| REQUIREMENT |
Strip out the pictures and output each remaining line of the data word for word.

| SOURCE DATA |
▽
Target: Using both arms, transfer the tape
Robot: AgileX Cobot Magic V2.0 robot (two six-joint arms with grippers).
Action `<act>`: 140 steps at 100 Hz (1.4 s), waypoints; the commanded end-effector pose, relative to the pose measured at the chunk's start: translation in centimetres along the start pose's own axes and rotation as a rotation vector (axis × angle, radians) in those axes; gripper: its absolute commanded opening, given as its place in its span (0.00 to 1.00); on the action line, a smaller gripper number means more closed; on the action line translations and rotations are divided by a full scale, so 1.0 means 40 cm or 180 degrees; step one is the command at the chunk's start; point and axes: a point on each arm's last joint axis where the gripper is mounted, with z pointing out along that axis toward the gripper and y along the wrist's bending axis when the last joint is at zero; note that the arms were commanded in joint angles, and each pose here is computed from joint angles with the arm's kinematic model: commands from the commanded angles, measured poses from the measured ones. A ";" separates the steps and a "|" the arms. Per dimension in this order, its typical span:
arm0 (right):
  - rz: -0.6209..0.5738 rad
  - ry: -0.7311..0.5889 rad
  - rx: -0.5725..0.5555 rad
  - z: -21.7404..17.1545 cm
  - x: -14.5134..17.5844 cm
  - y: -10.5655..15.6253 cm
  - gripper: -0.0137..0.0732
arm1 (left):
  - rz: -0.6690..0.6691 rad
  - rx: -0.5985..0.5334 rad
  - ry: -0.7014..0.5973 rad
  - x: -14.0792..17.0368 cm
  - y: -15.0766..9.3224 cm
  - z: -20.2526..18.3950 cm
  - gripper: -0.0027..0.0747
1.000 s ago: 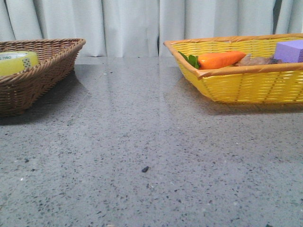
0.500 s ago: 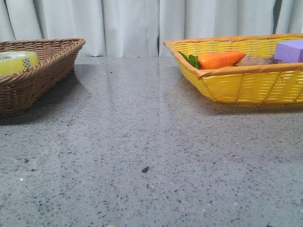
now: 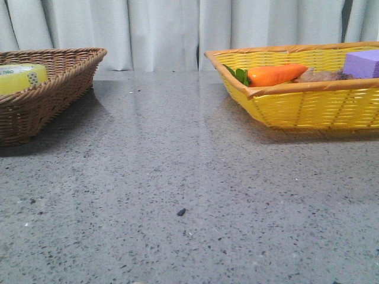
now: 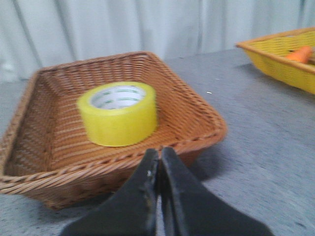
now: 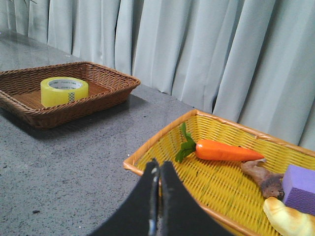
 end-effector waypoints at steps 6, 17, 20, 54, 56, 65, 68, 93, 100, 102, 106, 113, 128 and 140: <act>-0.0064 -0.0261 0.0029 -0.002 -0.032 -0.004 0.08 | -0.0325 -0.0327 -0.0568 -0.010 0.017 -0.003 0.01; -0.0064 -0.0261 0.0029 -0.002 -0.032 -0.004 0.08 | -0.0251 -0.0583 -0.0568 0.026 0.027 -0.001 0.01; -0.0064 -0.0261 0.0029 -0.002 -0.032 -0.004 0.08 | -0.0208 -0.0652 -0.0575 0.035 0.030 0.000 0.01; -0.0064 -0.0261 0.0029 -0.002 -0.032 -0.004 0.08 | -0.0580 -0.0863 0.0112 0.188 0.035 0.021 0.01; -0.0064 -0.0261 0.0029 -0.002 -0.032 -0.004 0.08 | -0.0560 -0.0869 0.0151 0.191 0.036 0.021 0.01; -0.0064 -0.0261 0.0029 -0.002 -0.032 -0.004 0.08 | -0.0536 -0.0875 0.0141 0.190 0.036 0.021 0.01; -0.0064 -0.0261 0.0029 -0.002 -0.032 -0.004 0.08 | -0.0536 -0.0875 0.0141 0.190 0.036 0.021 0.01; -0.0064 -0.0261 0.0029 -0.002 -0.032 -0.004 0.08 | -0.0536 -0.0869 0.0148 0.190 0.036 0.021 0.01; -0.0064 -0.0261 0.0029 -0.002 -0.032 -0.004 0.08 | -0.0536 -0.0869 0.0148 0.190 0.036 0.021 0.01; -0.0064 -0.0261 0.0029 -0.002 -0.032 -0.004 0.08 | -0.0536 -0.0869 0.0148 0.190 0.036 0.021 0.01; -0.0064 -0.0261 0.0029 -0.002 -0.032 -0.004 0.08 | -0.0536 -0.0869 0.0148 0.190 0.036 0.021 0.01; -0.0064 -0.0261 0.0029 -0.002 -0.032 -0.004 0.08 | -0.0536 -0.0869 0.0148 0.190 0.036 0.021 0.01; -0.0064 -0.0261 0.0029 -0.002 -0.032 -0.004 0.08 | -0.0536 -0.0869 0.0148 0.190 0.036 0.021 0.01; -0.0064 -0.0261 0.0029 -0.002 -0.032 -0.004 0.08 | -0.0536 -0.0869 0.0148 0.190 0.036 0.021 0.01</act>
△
| RESPONSE |
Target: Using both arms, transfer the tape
Robot: AgileX Cobot Magic V2.0 robot (two six-joint arms with grippers).
Action `<act>`: 140 steps at 100 Hz (1.4 s), waypoints; the commanded end-effector pose, relative to the pose measured at the chunk's start: translation in centimetres along the start pose's own axes and rotation as a rotation vector (axis × angle, radians) in those axes; gripper: its absolute commanded opening, given as its place in its span (0.00 to 1.00); on the action line, a smaller gripper number means more closed; on the action line translations and rotations are divided by a full scale, so 1.0 means 40 cm or 180 degrees; step one is the command at the chunk's start; point and axes: a point on each arm's last joint axis where the gripper is mounted, with z pointing out along that axis toward the gripper and y along the wrist's bending axis when the last joint is at zero; note that the arms were commanded in joint angles, and each pose here is computed from joint angles with the arm's kinematic model: commands from the commanded angles, measured poses from the measured ones. A ";" separates the steps and a "|" the arms. Per dimension in this order, its typical span:
arm0 (right):
  - rz: -0.6209..0.5738 rad
  - ry: -0.7311..0.5889 rad
  - rx: -0.5725..0.5555 rad
  - z: -21.7404..17.1545 cm
  - x: -14.5134..17.5844 cm
  - y: -10.5655..15.6253 cm
  - gripper: -0.0137..0.0732
arm1 (left):
  - rz: -0.6690..0.6691 rad
  - rx: -0.5985..0.5334 rad
  - ry: -0.7014..0.5973 rad
  - x: -14.0792..17.0368 cm
  - y: -15.0766..9.3224 cm
  - z: -20.2526..18.3950 cm
  - gripper: -0.0027..0.0747
1.000 s ago: 
0.500 s ago: 
now: 
now: 
now: 
 end-effector waypoints at steps 6, 17, 20, 54, 56, 65, 68, 93, 100, 102, 106, 113, 128 and 140: <act>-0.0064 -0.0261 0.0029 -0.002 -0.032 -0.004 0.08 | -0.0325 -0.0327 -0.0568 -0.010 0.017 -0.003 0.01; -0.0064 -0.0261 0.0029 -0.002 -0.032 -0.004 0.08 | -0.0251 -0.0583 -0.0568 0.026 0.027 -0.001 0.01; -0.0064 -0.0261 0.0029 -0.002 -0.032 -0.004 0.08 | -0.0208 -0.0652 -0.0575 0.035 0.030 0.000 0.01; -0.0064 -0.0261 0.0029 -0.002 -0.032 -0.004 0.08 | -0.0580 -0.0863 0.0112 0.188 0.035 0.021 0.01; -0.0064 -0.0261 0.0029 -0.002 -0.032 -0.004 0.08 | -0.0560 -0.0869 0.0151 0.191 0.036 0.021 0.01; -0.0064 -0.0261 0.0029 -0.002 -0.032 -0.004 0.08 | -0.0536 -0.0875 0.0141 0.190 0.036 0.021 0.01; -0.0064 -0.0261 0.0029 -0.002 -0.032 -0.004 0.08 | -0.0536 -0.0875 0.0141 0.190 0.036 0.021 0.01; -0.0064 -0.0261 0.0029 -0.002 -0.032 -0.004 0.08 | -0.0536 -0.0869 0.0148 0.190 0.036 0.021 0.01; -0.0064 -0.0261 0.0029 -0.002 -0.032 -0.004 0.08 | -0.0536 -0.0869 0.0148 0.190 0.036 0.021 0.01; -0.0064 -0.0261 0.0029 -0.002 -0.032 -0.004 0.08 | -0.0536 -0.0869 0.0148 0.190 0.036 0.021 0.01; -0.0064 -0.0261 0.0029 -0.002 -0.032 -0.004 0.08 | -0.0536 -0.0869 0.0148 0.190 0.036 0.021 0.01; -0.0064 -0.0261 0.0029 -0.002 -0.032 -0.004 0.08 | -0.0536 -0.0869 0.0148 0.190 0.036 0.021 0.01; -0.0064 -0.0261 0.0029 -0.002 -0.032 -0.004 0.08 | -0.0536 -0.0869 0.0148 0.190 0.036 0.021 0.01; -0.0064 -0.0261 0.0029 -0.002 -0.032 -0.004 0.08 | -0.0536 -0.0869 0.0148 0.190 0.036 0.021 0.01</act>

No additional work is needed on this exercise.